Another way to present data is to use Python libraries such as Matplotlib. Although these libraries do not allow you to create dashboards, they do provide the ability to plot graphs.
Commercial BI systems
BI tools Tableau and Microsoft Power BI professors edu email addresses are among the leading solutions for business analysis, providing extensive capabilities for working with data. However, since 2023, the sale of their licenses in Russia has been suspended.
Qlik Sense is a BI solution with a unique associative search feature that simplifies working with data. Users can easily find and connect information from different sources without spending time on preliminary table setup. This significantly speeds up analysis and makes it easier to identify relationships between data. The platform also supports work on mobile devices.
1C:BI is a BI platform that has a key advantage in the form of integration with other 1C solutions. Users can work with data obtained from various 1C systems, such as 1C:Trade Management, 1C:ERP, 1C:Production Management, and use them for analysis and reporting.
Free BI systems are divided into two types - cloud and open source:
Cloud BI systems
Google Data Studio lets you create customizable, interactive reports and dashboards by integrating data from sources like Google Analytics, Google Sheets, and Google Ads. The tool comes with pre-built templates and visuals for reporting, as well as a feature for collaborating with colleagues.
DataLense is a BI analytics tool available in Russia for working with large volumes of data. DataLense automatically updates information, providing real-time tracking of changes. The platform offers a variety of functionality, including creating custom charts using JavaScript, setting up specific metrics, and generating reports tailored to unique tasks.
Open Source BI Systems
They often look simple and do not have a large set of functions. However, by adding a little code, you can implement the necessary features and adapt the program to business tasks:
Apache Superset is a Python-based business intelligence framework that provides connectivity to a variety of data sources, including SQL databases, Hadoop, Spark, Cassandra, and Druid. The platform comes with tools for creating interactive dashboards, graphs, tables, and reports. Users can also customize data visualizations using CSS and integrate their own graphs using JavaScript for advanced customization.
Metabase . An easy-to-use BI system for creating reports and visualizing data on dashboards. Despite the limited number of functions, the system offers a user-friendly interface that makes it easy to create reports and dashboards.

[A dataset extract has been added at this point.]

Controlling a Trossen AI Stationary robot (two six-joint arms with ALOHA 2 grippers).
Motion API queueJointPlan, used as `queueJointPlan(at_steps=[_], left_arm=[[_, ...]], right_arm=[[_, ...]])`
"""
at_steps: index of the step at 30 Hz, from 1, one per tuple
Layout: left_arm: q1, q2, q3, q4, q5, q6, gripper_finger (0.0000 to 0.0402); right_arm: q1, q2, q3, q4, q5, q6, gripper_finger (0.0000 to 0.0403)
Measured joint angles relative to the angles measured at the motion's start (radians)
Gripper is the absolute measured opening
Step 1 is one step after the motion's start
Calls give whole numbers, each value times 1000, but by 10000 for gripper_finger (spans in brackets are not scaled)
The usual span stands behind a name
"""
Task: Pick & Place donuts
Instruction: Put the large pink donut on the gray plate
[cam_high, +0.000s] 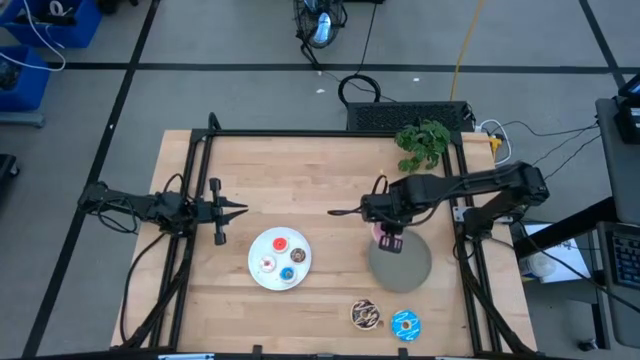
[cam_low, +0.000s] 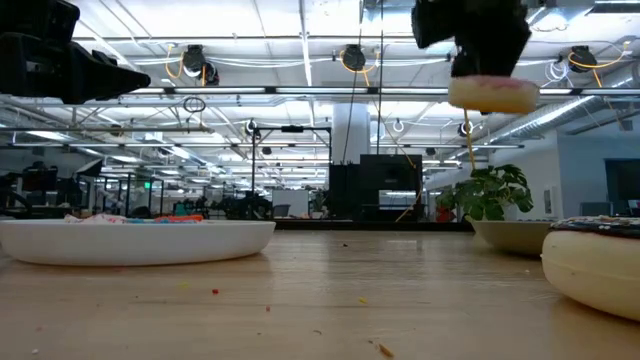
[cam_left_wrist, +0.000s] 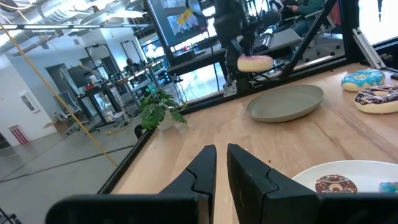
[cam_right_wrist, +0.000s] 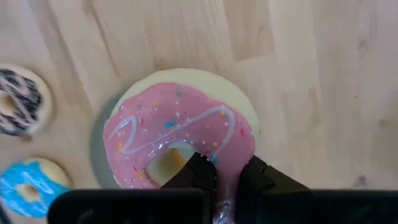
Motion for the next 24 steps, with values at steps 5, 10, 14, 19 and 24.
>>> queueJointPlan(at_steps=[5,10,14,19,24], left_arm=[[0,0,0,0,0,2,47],[0,0,0,0,0,2,47],[0,0,0,0,0,2,47],[0,0,0,0,0,2,47],[0,0,0,0,0,2,47]], right_arm=[[0,0,-124,102,-36,-22,18],[0,0,-255,243,-57,-23,18],[0,0,-349,359,-111,-23,18],[-6,0,-428,420,-135,-21,18],[-25,0,-475,420,-134,-11,18]])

Pentaho . A platform equipped with built-in tools for ETL (extract, transform, load) and data analysis. It allows you to connect various sources of information for their processing and analysis.
OpenAnalytics . A platform for processing and analyzing large volumes of data, supporting query language, machine learning, and statistical analysis. Users can apply machine learning algorithms such as classification, regression, and clustering. OpenAnalytics can be integrated with other systems and its functionality can be expanded by connecting additional applications.
Another way to present data is to use Python libraries such as Matplotlib. Although these libraries do not allow you to create dashboards, they do provide the ability to plot graphs.